### DATASET EXCERPT
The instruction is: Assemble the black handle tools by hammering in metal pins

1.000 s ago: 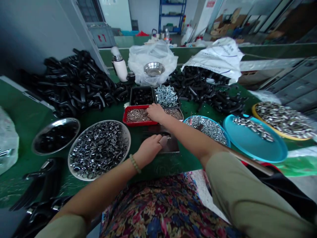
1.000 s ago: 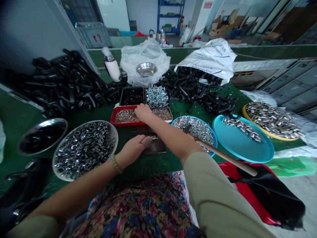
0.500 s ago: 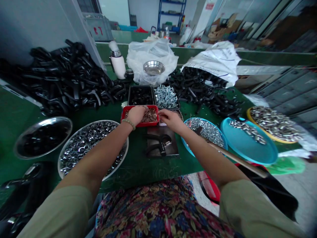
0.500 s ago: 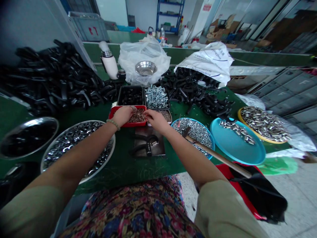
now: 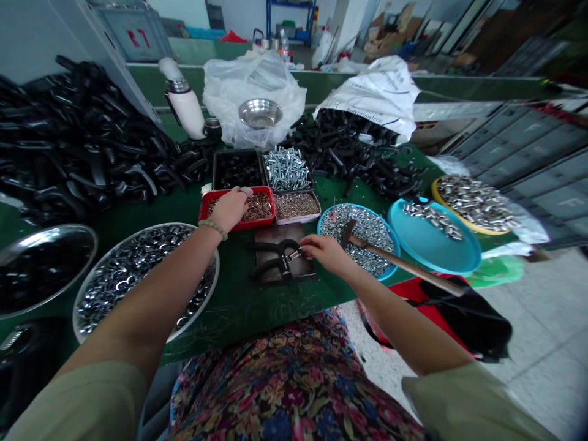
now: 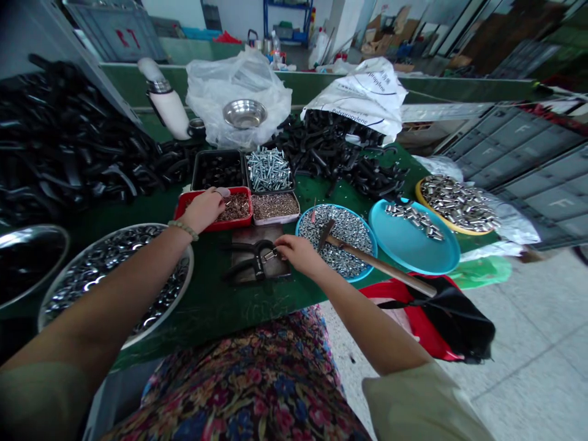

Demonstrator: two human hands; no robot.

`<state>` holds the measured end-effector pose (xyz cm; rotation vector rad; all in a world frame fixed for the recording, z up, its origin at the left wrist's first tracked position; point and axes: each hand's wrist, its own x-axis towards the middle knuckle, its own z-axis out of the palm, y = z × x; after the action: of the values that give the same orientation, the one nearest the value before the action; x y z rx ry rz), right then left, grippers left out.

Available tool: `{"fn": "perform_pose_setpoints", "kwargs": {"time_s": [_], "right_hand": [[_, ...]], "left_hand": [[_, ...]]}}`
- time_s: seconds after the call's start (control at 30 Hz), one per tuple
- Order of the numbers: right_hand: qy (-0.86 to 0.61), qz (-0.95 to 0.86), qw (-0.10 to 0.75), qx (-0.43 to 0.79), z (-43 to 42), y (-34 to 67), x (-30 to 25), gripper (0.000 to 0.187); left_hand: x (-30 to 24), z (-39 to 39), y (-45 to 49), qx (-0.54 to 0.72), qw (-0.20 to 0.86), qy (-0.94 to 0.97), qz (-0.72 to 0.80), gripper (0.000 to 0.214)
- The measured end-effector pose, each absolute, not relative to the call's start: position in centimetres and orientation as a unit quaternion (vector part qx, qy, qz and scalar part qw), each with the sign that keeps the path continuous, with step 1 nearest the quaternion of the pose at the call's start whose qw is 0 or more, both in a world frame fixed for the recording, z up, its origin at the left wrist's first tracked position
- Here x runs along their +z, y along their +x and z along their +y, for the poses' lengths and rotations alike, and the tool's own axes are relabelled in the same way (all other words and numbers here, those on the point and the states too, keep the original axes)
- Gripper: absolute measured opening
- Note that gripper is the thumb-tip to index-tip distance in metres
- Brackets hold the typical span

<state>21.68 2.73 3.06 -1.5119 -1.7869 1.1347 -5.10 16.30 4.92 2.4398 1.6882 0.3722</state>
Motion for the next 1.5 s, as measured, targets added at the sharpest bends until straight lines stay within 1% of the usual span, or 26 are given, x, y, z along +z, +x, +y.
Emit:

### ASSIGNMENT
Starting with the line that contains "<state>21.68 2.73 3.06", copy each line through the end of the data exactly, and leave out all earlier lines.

### RESPONSE BOX
<state>21.68 2.73 3.06 -1.5119 -1.7869 1.1347 -5.10 16.30 4.92 2.4398 1.6882 0.3722</state>
Motion for the next 1.5 s, as measured, targets added at the sharpest bends until straight lines stay within 1% of the usual span, or 26 are given, x, y, z along +z, +x, +y.
Emit:

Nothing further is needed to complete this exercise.